Geht es hier darum, sich den Geliebten so zu formen, wie man ihn haben möchte? Oder ist es ein legitimer Wunsch, ihn nicht verlieren zu wollen? Führt dies zu einer Pflicht des Geliebten, sich als Liebesobjekt zu erhalten? Verliert er dadurch, dass er geliebt wird, das Recht, sich so zu verhalten, wie er selbst es möchte? Und ist es dann umgekehrt nicht höchst egoistisch, die eigene Sehnsucht nach dem anderen über dessen Lebensglück zu stellen?

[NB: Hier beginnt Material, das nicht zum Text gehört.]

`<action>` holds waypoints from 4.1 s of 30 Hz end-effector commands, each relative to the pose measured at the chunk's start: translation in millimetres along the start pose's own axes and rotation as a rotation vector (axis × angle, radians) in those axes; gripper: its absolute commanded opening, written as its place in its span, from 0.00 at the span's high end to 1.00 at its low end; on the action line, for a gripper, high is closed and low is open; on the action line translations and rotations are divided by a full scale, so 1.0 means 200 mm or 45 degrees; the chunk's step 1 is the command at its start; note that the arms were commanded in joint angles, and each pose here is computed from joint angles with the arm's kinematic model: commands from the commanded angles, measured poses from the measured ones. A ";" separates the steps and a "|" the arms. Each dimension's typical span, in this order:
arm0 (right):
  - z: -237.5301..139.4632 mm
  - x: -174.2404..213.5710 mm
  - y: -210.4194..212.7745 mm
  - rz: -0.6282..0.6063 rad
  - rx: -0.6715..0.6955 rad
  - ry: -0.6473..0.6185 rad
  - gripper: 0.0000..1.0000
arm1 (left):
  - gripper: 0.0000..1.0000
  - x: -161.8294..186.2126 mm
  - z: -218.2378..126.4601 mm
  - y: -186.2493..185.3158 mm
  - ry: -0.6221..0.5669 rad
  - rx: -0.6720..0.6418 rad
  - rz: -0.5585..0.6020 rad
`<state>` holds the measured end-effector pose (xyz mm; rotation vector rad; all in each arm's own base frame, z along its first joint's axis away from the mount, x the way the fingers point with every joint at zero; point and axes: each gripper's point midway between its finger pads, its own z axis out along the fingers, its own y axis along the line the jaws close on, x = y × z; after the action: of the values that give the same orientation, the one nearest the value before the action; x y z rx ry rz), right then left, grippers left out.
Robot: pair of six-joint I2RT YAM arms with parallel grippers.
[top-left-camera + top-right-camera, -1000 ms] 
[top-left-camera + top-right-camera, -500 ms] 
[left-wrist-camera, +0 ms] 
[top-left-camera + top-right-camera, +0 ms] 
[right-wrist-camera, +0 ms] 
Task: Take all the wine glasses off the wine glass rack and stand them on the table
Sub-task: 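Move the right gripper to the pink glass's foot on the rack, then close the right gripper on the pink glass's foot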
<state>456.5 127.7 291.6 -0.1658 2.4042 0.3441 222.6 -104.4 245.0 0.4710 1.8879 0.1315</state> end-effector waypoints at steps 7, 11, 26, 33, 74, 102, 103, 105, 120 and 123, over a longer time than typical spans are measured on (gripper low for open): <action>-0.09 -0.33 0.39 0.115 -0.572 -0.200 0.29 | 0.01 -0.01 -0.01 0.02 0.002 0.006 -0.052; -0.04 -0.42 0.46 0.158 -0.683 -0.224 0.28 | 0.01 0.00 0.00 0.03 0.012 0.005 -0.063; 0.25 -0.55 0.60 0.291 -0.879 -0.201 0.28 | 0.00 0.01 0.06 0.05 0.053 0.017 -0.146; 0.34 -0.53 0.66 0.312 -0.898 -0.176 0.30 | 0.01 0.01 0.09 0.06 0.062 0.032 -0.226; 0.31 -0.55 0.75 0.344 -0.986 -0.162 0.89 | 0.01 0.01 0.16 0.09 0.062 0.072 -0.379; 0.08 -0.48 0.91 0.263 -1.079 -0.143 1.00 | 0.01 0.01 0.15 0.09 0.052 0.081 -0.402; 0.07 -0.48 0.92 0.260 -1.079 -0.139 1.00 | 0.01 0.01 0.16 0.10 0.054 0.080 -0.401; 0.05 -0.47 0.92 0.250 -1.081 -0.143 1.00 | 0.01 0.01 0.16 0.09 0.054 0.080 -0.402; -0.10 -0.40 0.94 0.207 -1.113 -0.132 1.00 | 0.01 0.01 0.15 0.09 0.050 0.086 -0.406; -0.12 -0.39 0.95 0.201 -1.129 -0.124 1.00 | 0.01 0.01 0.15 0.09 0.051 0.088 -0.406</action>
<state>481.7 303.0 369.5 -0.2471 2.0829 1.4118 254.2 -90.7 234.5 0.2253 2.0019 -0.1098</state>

Die Philosophin Hannah Arendt setzte sich 1929 in ihrer Dissertation Der Liebesbegriff bei Augustin mit den Aussagen des Kirchenlehrers und gleichzeitig vor dem Hintergrund ihres Verhältnisses mit Martin Heidegger existenzialistisch mit der Liebe auseinander. Arendt zufolge stellt bei Augustinus die Liebe den Wunsch dar, etwas rein um seiner selbst willen zu begehren. Jedoch wandle sich dieses Begehren, der appetitus habendi, sowie man das Objekt der Begierde hat, um in metus amittendi, Furcht, das Geliebte zu verlieren, die Furcht vor dem Tod. Da sowohl dieses Begehren als auch die Furcht in die Zukunft gerichtet seien, verliere die Gegenwart die Ruhe und Möglichkeit des Genusses. Deshalb sei das Loslassen-Können – das iamittere posse – die eigentliche Bestimmung des Liebens.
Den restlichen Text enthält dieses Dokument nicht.